:: Work to complete ::
I'd like every line in the following listing that holds "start" copied.

:: Data below ::
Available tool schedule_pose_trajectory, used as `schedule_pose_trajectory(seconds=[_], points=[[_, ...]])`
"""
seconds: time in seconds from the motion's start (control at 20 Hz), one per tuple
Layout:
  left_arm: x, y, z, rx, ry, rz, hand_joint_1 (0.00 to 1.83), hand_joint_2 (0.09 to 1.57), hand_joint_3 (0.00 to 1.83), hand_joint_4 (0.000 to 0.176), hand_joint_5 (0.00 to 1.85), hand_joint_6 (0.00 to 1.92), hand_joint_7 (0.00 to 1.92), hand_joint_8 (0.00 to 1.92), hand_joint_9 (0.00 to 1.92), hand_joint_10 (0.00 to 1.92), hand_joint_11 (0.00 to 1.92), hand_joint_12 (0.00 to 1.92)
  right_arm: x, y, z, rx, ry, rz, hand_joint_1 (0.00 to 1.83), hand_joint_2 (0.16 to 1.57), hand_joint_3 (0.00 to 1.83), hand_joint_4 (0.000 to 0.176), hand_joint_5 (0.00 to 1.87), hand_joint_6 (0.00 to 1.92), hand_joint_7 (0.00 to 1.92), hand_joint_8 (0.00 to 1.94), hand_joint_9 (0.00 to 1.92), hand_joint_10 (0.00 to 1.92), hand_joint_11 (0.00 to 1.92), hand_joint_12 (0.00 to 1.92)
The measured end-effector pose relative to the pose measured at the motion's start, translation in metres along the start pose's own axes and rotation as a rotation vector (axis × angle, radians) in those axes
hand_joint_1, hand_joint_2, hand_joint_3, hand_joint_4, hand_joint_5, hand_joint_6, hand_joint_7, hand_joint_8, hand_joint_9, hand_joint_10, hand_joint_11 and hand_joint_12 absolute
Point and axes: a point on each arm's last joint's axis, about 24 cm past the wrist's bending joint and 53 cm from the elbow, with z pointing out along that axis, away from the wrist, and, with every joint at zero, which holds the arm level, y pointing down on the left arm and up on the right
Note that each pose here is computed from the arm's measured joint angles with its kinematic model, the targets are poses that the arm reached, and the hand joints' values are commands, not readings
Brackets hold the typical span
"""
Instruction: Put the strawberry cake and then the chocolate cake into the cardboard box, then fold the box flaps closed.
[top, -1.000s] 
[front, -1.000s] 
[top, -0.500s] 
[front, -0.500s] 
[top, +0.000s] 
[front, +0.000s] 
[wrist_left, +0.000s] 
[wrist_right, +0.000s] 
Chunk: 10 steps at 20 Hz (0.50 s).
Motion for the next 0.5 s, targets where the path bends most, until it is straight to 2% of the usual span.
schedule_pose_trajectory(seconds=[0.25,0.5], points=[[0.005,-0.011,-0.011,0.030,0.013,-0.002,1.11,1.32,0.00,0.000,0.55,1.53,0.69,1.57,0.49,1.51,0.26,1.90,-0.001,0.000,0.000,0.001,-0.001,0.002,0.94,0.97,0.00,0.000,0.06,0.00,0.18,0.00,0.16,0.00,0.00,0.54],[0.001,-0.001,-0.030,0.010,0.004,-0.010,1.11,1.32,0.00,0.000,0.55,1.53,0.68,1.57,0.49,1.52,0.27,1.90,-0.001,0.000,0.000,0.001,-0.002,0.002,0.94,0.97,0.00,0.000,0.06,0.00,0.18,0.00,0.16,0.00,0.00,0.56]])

:: Response ::
seconds: time in seconds from the motion's start (control at 20 Hz), one per tuple
The measured end-effector pose relative to the pose measured at the motion's start, translation in metres along the start pose's own axes and rotation as a rotation vector (axis × angle, radians) in those axes

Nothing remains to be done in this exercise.